Posts Tagged ‘WinForms’

CompositeWPF and WinForms : Regions

Thursday, May 21st, 2009

Florin, one of the colleagues working on the Prism customizations at ISDC has wrote a great description of how we managed to build our own RegionManager for the Win Forms scenario. No need to explain more, just read his article here.

CompositeWPF and WinForms

Saturday, March 14th, 2009

We recently started a project for an LOB that acts as a very specific ERP. The requirements were simple, build a system in .NET, that contains all functionality of an old system and make it robust and extensible. Well, looking at the list of roughly 200 use cases we needed to cover, and taking into account it needed to be a WinForms application, I immediately started to be afraid of building a monolithic, Visual Studio Designer generated app.

I wanted to use concepts like modularization, avoiding coupling as much as possible, making clear dependencies and also teaching new and better development practices. I wanted to use some kind of composition framework.

The old Composite Application Block  seemed a bit rusty, the concepts a bit tricky to understand, and even harder to explain to a team of developers. So, I started looking into fresher libraries, with better conceptualization. I found and finally decided to use the newer Composite Application Guidance for WPF and Silverlight.

But hey, how can you use this with WinForms?

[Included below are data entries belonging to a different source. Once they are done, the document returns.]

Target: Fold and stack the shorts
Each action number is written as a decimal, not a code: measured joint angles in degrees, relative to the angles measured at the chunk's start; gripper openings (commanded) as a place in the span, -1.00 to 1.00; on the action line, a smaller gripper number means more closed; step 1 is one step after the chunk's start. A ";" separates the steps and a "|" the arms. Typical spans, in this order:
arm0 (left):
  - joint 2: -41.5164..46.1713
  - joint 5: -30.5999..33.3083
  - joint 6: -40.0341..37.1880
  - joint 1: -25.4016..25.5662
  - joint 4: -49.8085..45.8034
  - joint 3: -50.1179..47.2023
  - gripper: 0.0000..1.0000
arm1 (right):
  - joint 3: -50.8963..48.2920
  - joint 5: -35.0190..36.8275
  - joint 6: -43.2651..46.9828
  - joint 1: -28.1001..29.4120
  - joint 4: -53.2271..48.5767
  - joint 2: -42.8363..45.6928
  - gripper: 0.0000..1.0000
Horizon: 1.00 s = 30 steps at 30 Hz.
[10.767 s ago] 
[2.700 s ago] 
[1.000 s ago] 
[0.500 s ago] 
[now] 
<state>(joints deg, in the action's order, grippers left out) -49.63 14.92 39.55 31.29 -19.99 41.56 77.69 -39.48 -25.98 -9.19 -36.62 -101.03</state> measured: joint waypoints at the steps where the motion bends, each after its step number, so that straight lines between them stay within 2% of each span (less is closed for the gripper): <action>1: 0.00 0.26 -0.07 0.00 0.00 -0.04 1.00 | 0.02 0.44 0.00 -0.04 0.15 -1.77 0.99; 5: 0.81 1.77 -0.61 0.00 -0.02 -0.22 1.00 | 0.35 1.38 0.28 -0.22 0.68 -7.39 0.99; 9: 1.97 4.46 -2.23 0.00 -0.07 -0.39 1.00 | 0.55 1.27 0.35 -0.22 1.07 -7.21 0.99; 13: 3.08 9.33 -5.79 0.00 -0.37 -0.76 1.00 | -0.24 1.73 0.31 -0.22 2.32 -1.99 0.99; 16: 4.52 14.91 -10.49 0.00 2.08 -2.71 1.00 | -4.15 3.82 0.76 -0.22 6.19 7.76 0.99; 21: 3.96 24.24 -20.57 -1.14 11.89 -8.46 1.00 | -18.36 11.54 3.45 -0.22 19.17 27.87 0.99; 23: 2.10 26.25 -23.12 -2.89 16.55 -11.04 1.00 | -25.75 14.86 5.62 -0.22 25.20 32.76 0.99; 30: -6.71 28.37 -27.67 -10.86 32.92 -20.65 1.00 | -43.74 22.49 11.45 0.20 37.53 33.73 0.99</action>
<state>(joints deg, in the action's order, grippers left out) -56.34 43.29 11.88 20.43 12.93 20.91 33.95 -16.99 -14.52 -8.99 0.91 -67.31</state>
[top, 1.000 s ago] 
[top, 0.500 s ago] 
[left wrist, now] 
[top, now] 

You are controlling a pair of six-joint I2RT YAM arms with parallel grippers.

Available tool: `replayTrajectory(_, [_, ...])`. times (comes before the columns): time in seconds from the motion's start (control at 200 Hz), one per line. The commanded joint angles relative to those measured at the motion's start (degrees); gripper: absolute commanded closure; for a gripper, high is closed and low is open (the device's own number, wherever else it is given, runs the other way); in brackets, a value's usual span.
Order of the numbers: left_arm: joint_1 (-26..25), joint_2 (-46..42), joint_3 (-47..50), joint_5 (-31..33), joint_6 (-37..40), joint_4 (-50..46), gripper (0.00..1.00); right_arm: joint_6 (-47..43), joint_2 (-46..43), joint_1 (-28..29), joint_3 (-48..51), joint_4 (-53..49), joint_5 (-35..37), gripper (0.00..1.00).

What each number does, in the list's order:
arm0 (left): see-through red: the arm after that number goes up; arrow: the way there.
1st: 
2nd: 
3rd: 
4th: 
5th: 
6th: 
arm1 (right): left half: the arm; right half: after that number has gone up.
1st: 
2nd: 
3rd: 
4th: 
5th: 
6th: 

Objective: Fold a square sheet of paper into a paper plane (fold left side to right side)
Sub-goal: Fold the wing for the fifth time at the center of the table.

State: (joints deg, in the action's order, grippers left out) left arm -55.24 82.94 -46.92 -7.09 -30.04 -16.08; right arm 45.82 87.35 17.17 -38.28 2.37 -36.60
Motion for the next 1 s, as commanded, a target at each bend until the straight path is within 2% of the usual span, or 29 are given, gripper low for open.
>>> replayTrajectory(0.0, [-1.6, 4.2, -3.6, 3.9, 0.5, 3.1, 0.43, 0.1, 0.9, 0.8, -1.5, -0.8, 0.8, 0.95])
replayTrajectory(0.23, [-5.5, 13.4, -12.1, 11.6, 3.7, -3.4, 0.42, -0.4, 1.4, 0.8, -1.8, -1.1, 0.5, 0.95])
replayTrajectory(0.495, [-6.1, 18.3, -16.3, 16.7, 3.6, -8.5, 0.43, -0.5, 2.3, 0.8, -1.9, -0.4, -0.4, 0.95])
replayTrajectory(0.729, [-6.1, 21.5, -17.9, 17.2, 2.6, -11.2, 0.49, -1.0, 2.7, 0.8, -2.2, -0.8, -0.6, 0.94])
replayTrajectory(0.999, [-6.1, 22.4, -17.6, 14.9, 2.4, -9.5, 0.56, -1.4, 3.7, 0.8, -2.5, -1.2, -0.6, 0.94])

Well, it’s possible. Composite WPF library is extensible and even though it gives an implementation, nobody stops you in replacing components with your own or using only parts of it. Thanks to Brian Noyes and his nice post on Composite Extensions for Windows Forms the starting point was clear and made things seem possible.

Helped by a few enthusiats at work, we rolled out our sleves and put down a set of classes that implement the concepts of CompositeWpf, but this time using the Windows Forms “windows”.

We had to implement from scratch or adapt concepts like ClickCommandBehavior, Region, RegionManager.

Still, the toughest process was to support the Model-View-Presenter pattern. So, we decided that all our Views will implement an IView interface, that any IView can be hosted in a Region. But hey, how do you activate a View (which in our case are User Controls) in a Region? Well, our solution was to build a set of Host controls. For example, activating a View in a Dialog Region (Modal), is as easy as creating a Form and adding the View inside it. Of course, plumbing and hooking some events is needed, but for the developer, the feeling is the same as for the Composite WPF code, you just Activate a View in a Region.

Another tough part was to support UI Composition in Windows Forms. Imagine you have a Person, a Company and they each have an Address. Now, you want to include the Address View (edit or read only mode) in both screens for editing a Person and a Company. Well, this seems good practice: we promote re-usability, we have less code to hunt for bugs, we get consistency and so on. But how to do it in WinForms? Well, since our Views are User Controls, we can nest them, but how? Well, it was fairly straight forward. We built yet another user control that acts as a Host for any IView. Plumbing some events, exposing some interfaces and we were done.

Oh, I almost forgot… a good introduction to Composite WPF technical concepts is available on the dedicated MSDN page.

The result, so far, is that we are able to develop fast, with clean code, employing good concepts and laying the ground for better testing of our software deliverables.